Selon le chef intérimaire du PQ, François Gendron, les libéraux n'investissent pas encore assez dans les priorités péquistes comme les enfants en difficulté d'apprentissage ou les soins à domicile. Il déplore que le gouvernement s'entête à investir dans des baisses d'impôt les 700 millions de dollars reçus dans le cadre d'un règlement partiel du déséquilibre fiscal.

Il y a un 700 millions qui nous a été transféré, et il faut que ça serve. Il faut que ce 700 millions serve à financer nos mesures. — François Gendron

Malgré cet échec, les deux formations négocient toujours. Croisé tard en soirée mardi au Parlement, le ministre de la Santé Philippe Couillard s'est montré optimiste. « La vie en général se négocie », a-t-il répondu aux journalistes qui le questionnaient à propos de la flexibilité du gouvernement sur les baisses d'impôt.

Au cours d'un bref point de presse tenu mardi matin, M. Gendron avait réitéré son exigence que Québec renonce à une partie des baisses d'impôt contenues dans son plus récent budget.

La non-adoption du budget entraînerait la chute du gouvernement minoritaire libéral et pourrait déclencher la tenue d'élections hâtives. L'appui du PQ lors du vote sur le budget, qui aura lieu vendredi, serait suffisant pour faire échec à l'opposition adéquiste, qui a annoncé depuis longtemps qu'elle voterait contre le budget de la ministre Monique Jérôme-Forget.

Le ballet diplomatique

Tout au long de la journée, mardi, péquistes et libéraux ont tenu une série de rencontres à huis clos dans le but de dénouer l'impasse.

Philippe Couillard

Philippe Couillard

Le ministre Couillard a discuté avec le porte-parole du PQ en matière de santé, Bernard Drainville. Même chose du côté de la ministre de l'Éducation, qui a négocié avec Diane Lemieux, la leader parlementaire du PQ.

Les deux dames se sont d'ailleurs rencontrées à deux reprises, mardi, ce qui a attisé la curiosité des journalistes. Un porte-parole péquiste a résumé la situation ainsi: « Ils nous ont fait une proposition et Mme Lemieux voulait des éclaircissements sur certaines choses ».

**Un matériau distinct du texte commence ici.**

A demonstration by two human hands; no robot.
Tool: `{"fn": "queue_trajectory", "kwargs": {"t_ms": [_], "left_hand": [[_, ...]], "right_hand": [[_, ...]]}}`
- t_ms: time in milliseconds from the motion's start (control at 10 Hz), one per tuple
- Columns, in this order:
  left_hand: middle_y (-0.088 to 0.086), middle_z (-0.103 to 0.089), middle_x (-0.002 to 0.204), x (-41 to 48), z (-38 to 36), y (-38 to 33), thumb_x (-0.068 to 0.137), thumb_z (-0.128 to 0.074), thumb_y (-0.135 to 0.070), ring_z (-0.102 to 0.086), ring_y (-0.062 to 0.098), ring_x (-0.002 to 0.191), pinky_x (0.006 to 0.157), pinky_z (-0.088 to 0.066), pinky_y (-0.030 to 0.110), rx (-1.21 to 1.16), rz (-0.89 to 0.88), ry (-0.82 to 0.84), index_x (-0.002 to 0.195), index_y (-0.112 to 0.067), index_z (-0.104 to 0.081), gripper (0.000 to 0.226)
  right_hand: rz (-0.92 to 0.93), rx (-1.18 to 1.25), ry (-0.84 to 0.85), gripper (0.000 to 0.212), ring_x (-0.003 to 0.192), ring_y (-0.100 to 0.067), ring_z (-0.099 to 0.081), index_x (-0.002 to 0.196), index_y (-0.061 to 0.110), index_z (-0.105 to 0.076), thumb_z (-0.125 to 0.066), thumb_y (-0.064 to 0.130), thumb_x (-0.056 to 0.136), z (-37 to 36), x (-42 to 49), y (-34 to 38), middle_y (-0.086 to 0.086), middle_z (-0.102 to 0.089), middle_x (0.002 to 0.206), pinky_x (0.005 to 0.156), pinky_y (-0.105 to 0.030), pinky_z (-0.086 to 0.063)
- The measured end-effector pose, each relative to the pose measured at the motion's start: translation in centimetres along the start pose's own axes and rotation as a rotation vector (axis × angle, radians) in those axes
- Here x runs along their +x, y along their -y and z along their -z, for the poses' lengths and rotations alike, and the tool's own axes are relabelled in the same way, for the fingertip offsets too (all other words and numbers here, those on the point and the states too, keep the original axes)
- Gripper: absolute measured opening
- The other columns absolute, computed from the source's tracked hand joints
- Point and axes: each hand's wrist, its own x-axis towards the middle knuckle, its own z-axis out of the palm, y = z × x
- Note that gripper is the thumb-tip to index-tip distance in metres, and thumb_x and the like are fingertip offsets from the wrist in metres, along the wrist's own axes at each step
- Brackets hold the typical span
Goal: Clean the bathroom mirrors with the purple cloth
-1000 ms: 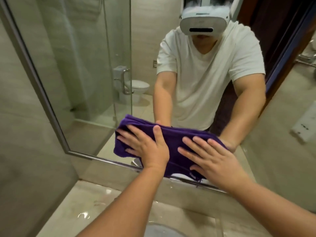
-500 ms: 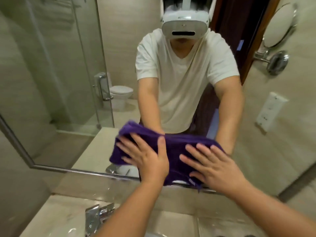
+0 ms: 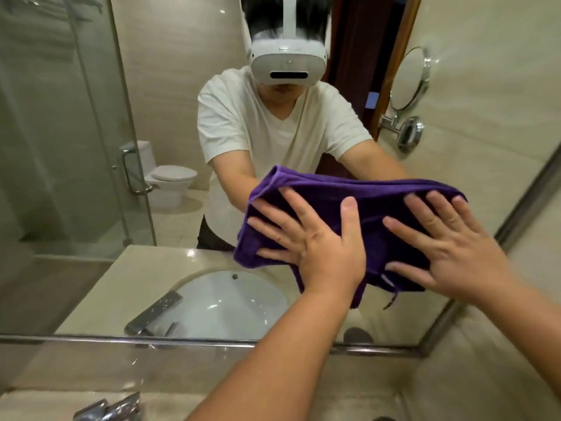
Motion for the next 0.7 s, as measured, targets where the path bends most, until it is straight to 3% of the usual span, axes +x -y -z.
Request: {"fn": "queue_trajectory", "kwargs": {"t_ms": [100,200,300,400,500,600,700], "left_hand": [[-0.005,0.051,0.149,-2.0,-0.5,1.7,0.088,-0.037,-0.07,0.046,0.023,0.139,0.106,0.028,0.056,0.038,-0.103,0.081,0.146,-0.04,0.034,0.097],[-0.007,0.056,0.145,-4.8,-1.4,5.2,0.082,-0.055,-0.069,0.05,0.022,0.135,0.104,0.029,0.057,0.186,-0.163,0.252,0.141,-0.044,0.041,0.115],[0.003,0.028,0.158,-6.5,-2.1,7.3,0.076,-0.07,-0.066,0.02,0.031,0.146,0.102,0.009,0.07,0.317,-0.246,0.251,0.151,-0.035,0.02,0.121],[0.011,-0.006,0.157,-7.0,-1.5,8.1,0.071,-0.081,-0.053,-0.011,0.035,0.143,0.104,-0.012,0.072,0.343,-0.313,0.122,0.15,-0.024,-0.02,0.103],[0.008,-0.034,0.142,-7.1,0.0,8.3,0.068,-0.087,-0.033,-0.031,0.032,0.133,0.104,-0.034,0.064,0.242,-0.357,0.061,0.118,-0.028,-0.056,0.059],[-0.009,-0.053,0.109,-6.7,3.2,9.0,0.073,-0.081,-0.039,-0.046,0.021,0.11,0.1,-0.038,0.05,0.225,-0.301,0.194,0.089,-0.035,-0.06,0.026],[-0.019,-0.056,0.085,-5.5,7.6,11.9,0.08,-0.07,-0.055,-0.051,0.008,0.09,0.091,-0.037,0.039,0.33,-0.233,0.409,0.083,-0.037,-0.053,0.025]], "right_hand": [[-0.009,0.01,0.024,0.074,0.155,-0.025,-0.007,0.158,0.04,-0.018,-0.031,0.073,0.094,-1.3,-3.5,0.7,-0.001,-0.008,0.169,0.125,-0.044,-0.003],[-0.015,0.057,0.082,0.066,0.155,-0.023,-0.004,0.158,0.042,-0.014,-0.026,0.067,0.099,-3.1,-7.9,2.5,0.002,-0.003,0.169,0.124,-0.044,-0.005],[-0.079,0.102,0.103,0.055,0.155,-0.024,-0.007,0.156,0.043,-0.019,-0.024,0.058,0.103,-3.5,-9.9,4.1,0.002,-0.006,0.169,0.123,-0.045,-0.008],[-0.228,0.188,0.073,0.049,0.138,-0.039,-0.038,0.145,0.032,-0.044,-0.053,0.034,0.097,-2.9,-10.3,6.8,-0.011,-0.035,0.154,0.113,-0.054,-0.031],[-0.496,0.375,0.089,0.057,0.09,-0.041,-0.06,0.11,0.014,-0.066,-0.088,-0.001,0.06,-1.2,-8.8,9.3,-0.014,-0.058,0.112,0.072,-0.048,-0.055],[-0.634,0.48,0.244,0.052,0.083,-0.033,-0.059,0.099,0.016,-0.067,-0.082,-0.007,0.055,1.3,-7.4,12.7,-0.003,-0.06,0.097,0.066,-0.039,-0.052],[-0.744,0.629,0.476,0.067,0.094,-0.019,-0.056,0.127,0.039,-0.051,-0.07,0.008,0.071,3.7,-7.4,16.3,0.014,-0.052,0.101,0.083,-0.036,-0.05]]}}
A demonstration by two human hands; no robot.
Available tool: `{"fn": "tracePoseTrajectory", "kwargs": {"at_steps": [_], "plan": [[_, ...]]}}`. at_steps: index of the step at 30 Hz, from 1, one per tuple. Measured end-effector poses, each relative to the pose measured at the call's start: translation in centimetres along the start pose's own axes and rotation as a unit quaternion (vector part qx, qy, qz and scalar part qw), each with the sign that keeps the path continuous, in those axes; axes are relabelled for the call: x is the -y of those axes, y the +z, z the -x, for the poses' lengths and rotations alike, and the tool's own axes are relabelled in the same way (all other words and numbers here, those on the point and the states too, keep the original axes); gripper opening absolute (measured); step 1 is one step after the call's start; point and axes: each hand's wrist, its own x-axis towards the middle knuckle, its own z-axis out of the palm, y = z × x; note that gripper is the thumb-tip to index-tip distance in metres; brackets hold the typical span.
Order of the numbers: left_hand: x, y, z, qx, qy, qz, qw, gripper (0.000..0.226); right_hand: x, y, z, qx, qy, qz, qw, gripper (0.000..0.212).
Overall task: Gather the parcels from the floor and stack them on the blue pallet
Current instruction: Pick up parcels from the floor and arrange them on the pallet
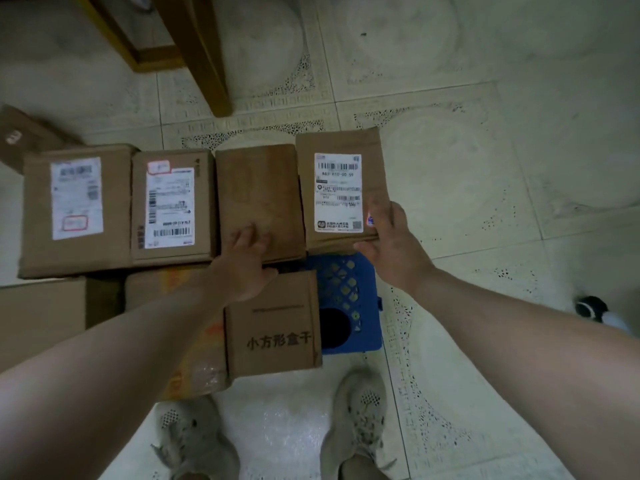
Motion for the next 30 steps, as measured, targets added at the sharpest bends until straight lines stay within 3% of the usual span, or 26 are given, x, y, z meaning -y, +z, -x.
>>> {"fn": "tracePoseTrajectory", "kwargs": {"at_steps": [4, 13, 19, 25, 30], "plan": [[0.8, 1.9, -0.9, 0.002, -0.016, -0.027, 0.999, 0.075, -1.3, 1.5, 0.0, 0.038, 0.030, -0.018, 0.999, 0.076], [-0.2, -0.1, 2.6, -0.030, -0.008, 0.063, 0.998, 0.072, -0.1, -0.5, -0.7, 0.201, 0.136, -0.010, 0.970, 0.095], [0.6, -4.8, 6.4, -0.071, -0.041, 0.094, 0.992, 0.069, 2.2, -3.0, -1.1, 0.140, 0.154, 0.012, 0.978, 0.080], [3.6, -5.5, 11.4, -0.117, -0.087, 0.149, 0.978, 0.070, 7.4, -3.9, 0.5, 0.170, 0.124, 0.068, 0.975, 0.086], [6.9, -8.2, 15.2, -0.175, -0.107, 0.169, 0.964, 0.071, 15.8, -4.3, 1.0, 0.170, 0.086, 0.133, 0.972, 0.083]]}}
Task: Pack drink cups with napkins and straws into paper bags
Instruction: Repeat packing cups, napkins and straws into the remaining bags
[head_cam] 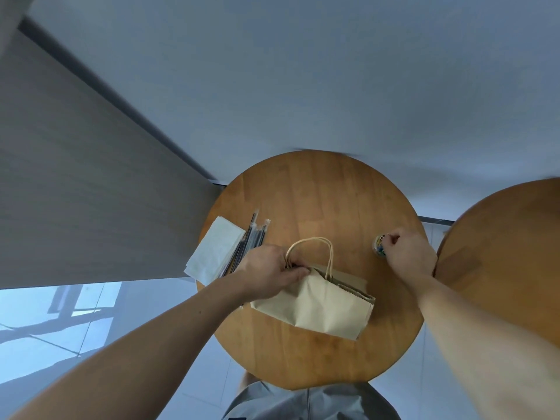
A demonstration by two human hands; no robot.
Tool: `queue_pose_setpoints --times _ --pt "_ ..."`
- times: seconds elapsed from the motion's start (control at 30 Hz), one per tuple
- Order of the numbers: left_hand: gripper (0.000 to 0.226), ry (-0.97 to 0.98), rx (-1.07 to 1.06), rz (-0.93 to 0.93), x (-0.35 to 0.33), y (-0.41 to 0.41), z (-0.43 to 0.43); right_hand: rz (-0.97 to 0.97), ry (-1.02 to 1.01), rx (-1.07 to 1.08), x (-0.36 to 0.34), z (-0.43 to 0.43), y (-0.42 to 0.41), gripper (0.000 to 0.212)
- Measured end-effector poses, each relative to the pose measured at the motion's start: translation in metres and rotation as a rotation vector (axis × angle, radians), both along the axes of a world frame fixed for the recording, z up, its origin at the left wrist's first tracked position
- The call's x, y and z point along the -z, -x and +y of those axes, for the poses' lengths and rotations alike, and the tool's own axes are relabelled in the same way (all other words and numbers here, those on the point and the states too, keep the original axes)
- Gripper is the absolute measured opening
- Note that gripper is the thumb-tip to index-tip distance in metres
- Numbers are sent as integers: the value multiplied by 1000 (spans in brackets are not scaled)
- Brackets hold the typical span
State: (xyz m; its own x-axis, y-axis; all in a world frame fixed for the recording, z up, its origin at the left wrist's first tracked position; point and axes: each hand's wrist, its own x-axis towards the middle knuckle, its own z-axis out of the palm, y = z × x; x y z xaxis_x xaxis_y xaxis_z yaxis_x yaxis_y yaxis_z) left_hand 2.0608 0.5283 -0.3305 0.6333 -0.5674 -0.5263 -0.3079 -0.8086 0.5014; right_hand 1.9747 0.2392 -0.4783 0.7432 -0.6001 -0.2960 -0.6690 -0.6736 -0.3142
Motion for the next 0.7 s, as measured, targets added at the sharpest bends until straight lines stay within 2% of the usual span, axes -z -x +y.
queue_pose_setpoints --times 0.07,0.17,0.3,0.37,0.43,0.47,0.53,0.7 --pt "21 -35 5 -2 -3 0 -1 -149 -110 60 -13 2 3 8" --pt "30 -75 31 -12 -14 2 -4 -340 -288 79 -52 11 -1 14" --pt "27 -79 45 -18 -29 5 -8 -450 -538 182 -114 42 -9 7" --pt "33 -127 53 -27 -32 7 -6 -549 -785 267 -146 61 -8 6" --pt "36 -154 42 -29 -34 10 -3 -640 -1074 328 -179 76 -3 19" --pt "36 -154 34 -28 -34 11 -3 -655 -1157 333 -193 82 1 25" --pt "36 -144 23 -27 -35 13 -1 -649 -1215 313 -215 92 10 26" --pt "38 -142 3 -37 -37 16 -2 -617 -1144 276 -239 118 32 12"
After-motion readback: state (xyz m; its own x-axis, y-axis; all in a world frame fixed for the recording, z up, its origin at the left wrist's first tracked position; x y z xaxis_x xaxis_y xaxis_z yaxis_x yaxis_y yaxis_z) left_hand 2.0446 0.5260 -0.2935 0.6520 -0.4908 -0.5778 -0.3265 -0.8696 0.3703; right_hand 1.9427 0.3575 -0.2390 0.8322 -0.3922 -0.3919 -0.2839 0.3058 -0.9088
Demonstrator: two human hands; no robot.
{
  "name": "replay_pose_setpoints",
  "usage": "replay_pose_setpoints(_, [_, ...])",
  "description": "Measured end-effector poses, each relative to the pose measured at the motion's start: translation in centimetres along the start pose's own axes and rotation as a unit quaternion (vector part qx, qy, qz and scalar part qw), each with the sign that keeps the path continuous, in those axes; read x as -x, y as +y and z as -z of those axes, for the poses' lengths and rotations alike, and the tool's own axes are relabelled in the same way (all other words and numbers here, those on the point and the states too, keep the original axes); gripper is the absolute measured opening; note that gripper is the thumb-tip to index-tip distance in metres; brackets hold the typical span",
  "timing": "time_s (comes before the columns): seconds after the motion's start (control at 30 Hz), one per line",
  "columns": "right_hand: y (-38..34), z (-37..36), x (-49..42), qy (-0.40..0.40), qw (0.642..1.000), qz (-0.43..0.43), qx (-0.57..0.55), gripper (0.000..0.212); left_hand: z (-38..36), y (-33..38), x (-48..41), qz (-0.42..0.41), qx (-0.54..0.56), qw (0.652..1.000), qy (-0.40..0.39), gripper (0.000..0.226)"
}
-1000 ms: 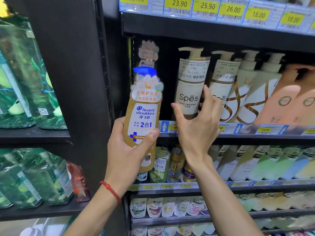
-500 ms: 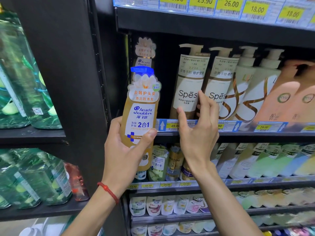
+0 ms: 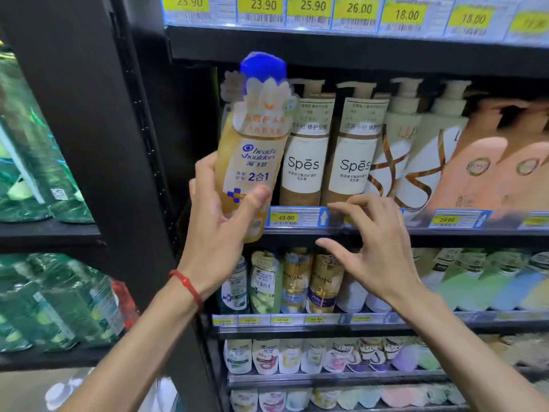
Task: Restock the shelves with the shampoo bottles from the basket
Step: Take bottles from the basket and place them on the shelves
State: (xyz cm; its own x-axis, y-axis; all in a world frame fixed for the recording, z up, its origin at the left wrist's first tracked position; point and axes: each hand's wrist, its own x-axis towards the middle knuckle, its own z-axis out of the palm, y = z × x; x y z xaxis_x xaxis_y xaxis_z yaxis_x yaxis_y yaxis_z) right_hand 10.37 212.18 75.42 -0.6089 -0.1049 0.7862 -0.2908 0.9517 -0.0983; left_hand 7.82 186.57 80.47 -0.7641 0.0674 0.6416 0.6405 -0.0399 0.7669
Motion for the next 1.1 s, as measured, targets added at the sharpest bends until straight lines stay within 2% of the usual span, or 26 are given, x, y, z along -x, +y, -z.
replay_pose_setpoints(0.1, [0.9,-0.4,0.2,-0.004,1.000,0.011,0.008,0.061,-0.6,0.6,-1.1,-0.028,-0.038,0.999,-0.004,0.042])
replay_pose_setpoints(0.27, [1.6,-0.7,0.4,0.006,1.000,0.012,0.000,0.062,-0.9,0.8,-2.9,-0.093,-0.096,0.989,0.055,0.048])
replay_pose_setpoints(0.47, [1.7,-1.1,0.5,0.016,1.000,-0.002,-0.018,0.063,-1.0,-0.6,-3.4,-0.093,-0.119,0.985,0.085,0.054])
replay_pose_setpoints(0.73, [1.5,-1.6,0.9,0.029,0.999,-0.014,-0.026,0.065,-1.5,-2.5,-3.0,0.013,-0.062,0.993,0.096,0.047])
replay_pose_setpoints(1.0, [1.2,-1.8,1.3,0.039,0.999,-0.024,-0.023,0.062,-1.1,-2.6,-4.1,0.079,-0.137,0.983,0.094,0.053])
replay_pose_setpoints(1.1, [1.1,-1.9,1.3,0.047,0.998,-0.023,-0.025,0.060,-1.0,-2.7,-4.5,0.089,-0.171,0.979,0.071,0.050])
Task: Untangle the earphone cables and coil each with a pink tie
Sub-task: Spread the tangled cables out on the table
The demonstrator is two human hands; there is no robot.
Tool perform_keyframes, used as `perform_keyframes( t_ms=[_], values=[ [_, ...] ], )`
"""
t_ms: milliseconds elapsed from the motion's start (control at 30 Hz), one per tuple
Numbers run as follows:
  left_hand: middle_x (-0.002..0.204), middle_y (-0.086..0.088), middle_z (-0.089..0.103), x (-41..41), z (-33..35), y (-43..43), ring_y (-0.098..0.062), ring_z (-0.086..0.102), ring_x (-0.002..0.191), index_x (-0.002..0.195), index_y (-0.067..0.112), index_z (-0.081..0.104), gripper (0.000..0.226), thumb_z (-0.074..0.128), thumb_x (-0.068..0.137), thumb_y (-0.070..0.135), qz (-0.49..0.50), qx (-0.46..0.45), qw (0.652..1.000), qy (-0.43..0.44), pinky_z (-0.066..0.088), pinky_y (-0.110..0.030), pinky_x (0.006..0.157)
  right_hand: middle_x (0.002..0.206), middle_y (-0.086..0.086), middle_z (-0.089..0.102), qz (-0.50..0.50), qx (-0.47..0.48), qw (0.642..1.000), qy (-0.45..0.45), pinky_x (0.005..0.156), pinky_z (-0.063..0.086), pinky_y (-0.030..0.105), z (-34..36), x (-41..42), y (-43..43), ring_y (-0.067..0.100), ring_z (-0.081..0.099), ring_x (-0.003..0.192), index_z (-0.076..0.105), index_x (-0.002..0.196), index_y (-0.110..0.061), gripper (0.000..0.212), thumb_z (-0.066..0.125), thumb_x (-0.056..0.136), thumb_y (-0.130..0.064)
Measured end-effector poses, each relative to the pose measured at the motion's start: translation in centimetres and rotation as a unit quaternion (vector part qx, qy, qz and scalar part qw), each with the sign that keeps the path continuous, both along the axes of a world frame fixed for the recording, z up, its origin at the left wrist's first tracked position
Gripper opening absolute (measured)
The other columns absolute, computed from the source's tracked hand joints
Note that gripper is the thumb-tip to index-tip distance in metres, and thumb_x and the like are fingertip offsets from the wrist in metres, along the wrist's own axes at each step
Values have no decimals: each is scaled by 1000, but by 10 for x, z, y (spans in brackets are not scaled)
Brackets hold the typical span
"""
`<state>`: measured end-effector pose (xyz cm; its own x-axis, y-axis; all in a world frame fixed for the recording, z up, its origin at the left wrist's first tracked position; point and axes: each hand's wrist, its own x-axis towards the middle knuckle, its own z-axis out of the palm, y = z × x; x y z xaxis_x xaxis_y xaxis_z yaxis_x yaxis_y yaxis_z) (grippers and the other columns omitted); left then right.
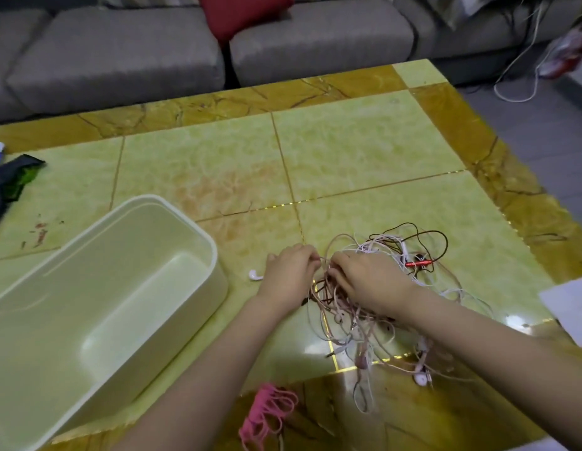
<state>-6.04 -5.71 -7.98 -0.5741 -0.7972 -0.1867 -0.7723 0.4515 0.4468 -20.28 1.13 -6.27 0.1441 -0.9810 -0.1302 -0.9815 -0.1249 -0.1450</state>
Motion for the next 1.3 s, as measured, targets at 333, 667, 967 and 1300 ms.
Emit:
perform_keyframes(
  t_ms=[333, 667, 967, 1300],
  values=[
    [110, -4, 66, 13, 6, 28, -27, 56, 105, 105, 18, 59, 17, 46, 97, 25, -7, -76, 997, 3, 40, -36, 87, 97, 2, 66, -24, -65, 993, -100, 64, 34, 34, 15, -7, 30, 28, 60, 90, 42, 106, -21, 26, 35, 98, -45],
    [115, -6, 49, 21, 28, 118, -27, 48, 110, 126, 21, 53, 31, 39, 98, 25, 72, -185, 977, -82, 34, -35, 88, 119, 1, 54, 0, -14, 1000, -22, 85, 41, 31, 15, -26, 130, 19, 51, 112, 57, 116, -20, 27, 41, 98, -34],
    [94, 2, 55, 25, 28, 159, -26, 53, 99, 91, 22, 40, 15, 42, 88, 7, 74, -164, 983, -20, 31, -33, 80, 113, 3, 54, 72, -126, 986, -88, 81, 42, 31, 15, -17, 154, 21, 49, 108, 55, 110, -12, 38, 45, 79, 8],
    [128, -2, 55, 29, 5, 140, -24, 45, 120, 134, 22, 41, 50, 45, 88, 4, 12, -90, 996, -7, 32, -38, 99, 131, 6, 52, 96, 11, 995, 11, 100, 38, 36, 3, 10, 139, 24, 45, 121, 51, 131, -15, 39, 32, 99, -26]
  ],
)
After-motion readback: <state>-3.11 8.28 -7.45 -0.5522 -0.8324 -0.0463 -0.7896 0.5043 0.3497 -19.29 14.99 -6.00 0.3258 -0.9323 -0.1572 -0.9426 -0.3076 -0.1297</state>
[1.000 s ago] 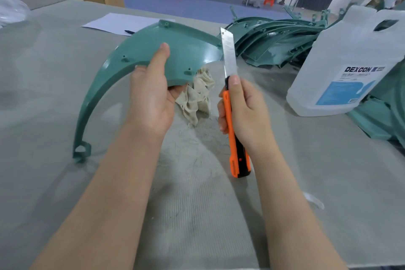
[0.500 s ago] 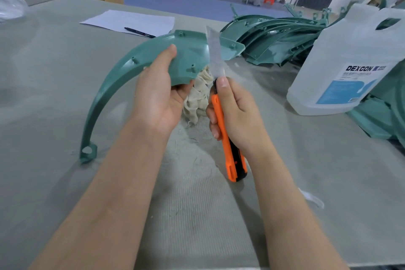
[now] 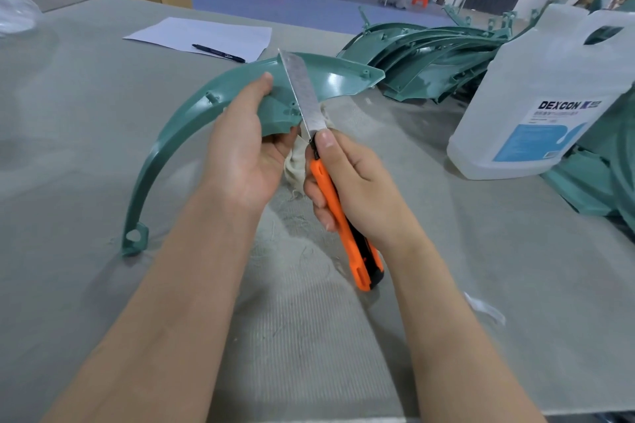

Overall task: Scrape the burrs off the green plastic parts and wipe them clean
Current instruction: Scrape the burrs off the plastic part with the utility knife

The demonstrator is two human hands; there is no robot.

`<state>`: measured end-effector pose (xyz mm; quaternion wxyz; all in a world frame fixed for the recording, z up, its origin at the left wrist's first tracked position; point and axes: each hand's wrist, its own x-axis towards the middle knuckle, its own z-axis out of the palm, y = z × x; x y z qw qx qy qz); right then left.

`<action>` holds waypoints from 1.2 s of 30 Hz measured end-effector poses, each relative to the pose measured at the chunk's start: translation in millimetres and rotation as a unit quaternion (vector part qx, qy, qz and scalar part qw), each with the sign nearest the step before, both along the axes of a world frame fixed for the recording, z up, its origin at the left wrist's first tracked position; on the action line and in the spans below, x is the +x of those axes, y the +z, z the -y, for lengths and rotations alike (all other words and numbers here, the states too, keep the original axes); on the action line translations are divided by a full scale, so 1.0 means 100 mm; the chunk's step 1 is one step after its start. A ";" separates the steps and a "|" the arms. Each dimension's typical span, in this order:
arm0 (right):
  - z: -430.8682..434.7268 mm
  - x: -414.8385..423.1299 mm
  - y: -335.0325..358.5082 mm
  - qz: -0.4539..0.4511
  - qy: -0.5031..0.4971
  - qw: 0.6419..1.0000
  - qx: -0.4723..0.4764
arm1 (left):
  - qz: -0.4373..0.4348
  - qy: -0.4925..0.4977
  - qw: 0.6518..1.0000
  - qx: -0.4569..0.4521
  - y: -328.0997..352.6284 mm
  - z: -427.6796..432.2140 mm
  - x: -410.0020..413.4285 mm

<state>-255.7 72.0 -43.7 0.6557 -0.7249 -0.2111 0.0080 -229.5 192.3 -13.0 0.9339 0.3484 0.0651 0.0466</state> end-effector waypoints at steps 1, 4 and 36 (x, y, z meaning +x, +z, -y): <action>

Aucune information sur cette proposition n'a été rendue publique, mais les propos tenus dimanche par le premier ministre, en marge d'un événement partisan à Sherbrooke, laissaient déjà transparaître une volonté d'ouverture de la part des libéraux.

Le gouvernement aurait réussi à dégager une marge de manoeuvre de 100 millions de dollars qui pourrait être consacrée à l'aide aux enfants en difficulté d'apprentissage et aux soins à domicile pour les personnes âgées.